Dataset records -
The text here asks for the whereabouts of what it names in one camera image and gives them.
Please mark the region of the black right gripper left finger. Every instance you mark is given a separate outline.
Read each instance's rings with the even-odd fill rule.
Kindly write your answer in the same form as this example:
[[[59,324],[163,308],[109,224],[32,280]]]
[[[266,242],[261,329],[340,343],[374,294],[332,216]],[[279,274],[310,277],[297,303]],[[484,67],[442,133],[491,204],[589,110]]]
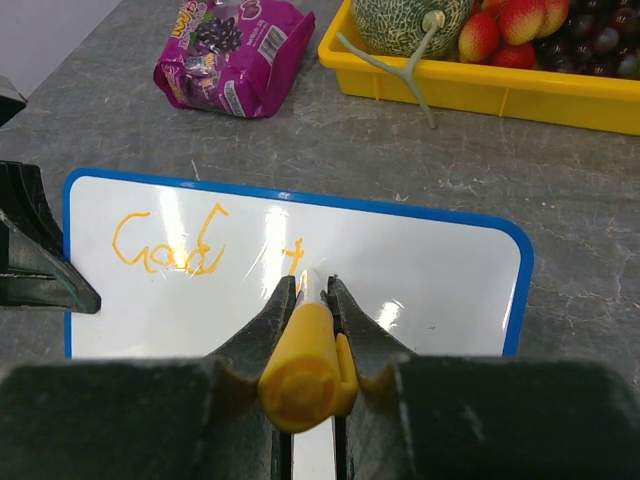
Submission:
[[[288,479],[292,440],[257,383],[293,312],[283,277],[263,309],[195,359],[1,369],[5,479]]]

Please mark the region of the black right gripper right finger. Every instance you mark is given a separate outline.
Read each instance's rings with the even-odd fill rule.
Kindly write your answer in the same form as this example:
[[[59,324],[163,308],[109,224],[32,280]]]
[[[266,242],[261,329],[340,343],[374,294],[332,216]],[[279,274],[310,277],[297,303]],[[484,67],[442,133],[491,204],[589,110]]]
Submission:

Work to be completed -
Please retype the listing exactly, leaving out any images.

Completed exercise -
The text here asks for the whereabouts of what it names in one camera image and gives them.
Please mark the region of the black right gripper left finger. Every instance you mark is given a separate outline.
Read each instance's rings with the even-odd fill rule.
Kindly write your answer in the same form as this example:
[[[59,324],[163,308],[109,224],[32,280]]]
[[[266,242],[261,329],[340,343],[374,294],[332,216]],[[279,274],[310,277],[297,303]],[[484,67],[442,133],[491,204],[589,110]]]
Submission:
[[[288,479],[292,440],[257,383],[293,312],[283,277],[263,309],[195,359],[1,369],[5,479]]]

Please mark the region of the black right gripper right finger. Every instance you mark is given a separate outline.
Read each instance's rings with the even-odd fill rule.
Kindly write your answer in the same form as this example:
[[[59,324],[163,308],[109,224],[32,280]]]
[[[266,242],[261,329],[340,343],[374,294],[332,216]],[[279,274],[310,277],[297,303]],[[484,67],[442,133],[491,204],[589,110]]]
Submission:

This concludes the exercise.